Of course modern networking equipment can track “flows” of information, e.g. TCP sessions, and give more information about them. The IM conversation may take place over one or more TCP sessions between ports on the endpoints, and this session can be tracked. Without looking inside the content of the message though it is impossible to reliably say that it was Jane talking to Jill.

For the same kind of tracking plan to work for all forms of Internet communication as it does for phones the tracking equipment will need to understand the higher level protocols being used by each messaging system. They’ll need to understand SMTP, to tell from who and to who email is being sent. They’ll need to understand proprietary protocols (e.g. Skype). They’ll need to understand things like Facebook too.

The other thing they’ll have to understand is the links between these services and the people using them. They’ll need to correlate Jane’s Facebook, MSN, Skype and Twitter accounts with her phone, postal address and so-forth. Quickly the amount of information and complexity of obtaining that information grows enormously compared to simply logging phone calls.

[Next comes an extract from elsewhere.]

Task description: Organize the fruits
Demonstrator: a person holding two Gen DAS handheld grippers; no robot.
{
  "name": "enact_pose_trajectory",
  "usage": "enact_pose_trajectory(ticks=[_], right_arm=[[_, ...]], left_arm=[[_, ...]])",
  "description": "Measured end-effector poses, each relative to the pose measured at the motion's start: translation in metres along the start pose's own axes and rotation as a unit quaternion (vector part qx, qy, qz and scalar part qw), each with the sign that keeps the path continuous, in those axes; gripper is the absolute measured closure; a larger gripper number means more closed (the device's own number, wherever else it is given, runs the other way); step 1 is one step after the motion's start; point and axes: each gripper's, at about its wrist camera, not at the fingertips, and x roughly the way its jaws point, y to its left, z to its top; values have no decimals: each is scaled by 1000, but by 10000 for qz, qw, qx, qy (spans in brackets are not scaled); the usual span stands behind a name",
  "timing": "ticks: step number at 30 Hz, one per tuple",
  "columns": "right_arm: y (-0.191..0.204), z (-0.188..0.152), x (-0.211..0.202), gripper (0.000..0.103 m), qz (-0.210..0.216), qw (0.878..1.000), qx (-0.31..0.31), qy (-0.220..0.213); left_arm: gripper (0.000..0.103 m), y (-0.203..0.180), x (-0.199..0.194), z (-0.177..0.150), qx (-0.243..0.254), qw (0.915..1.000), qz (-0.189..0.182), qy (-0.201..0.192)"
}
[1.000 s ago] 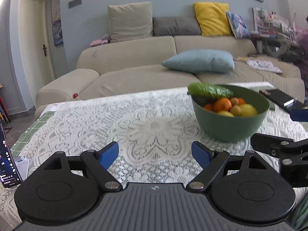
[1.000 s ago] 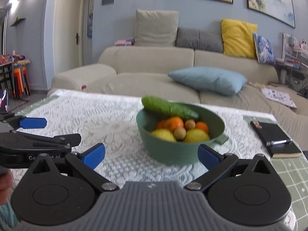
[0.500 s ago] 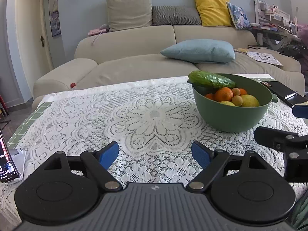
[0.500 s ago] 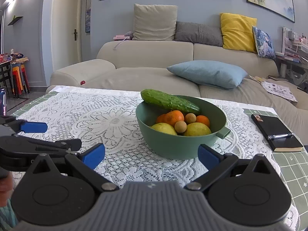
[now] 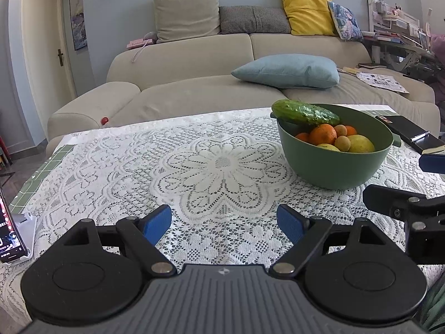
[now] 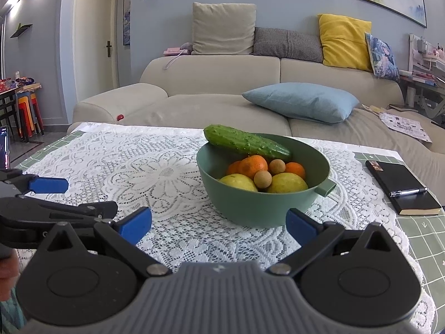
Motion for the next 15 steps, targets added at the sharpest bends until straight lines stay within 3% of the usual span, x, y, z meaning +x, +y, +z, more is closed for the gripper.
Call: enact_pose_trajectory(ticks=[15], right_arm=[[2,1,3,4,35,10000,-31,44]], left_arm=[[3,4,-1,0,-86,10000,40,7]])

One other issue is tracking non-immediate forms of communication. For example postings on message boards, or social networking services. Here a person can make a post which is viewed by thousands of other people. If these connections are not tracked then these kind of systems would be easy ways to exchange information. The message “My cat Jess just had kittens” may seem innocuous enough but it could easily be code directing a terrorist cell to launch an attack. These kind of techniques have been used since before the cold war and they are made all the more effective due to the sheer size of the Internet. The larger the haystack the harder it is to find the needle.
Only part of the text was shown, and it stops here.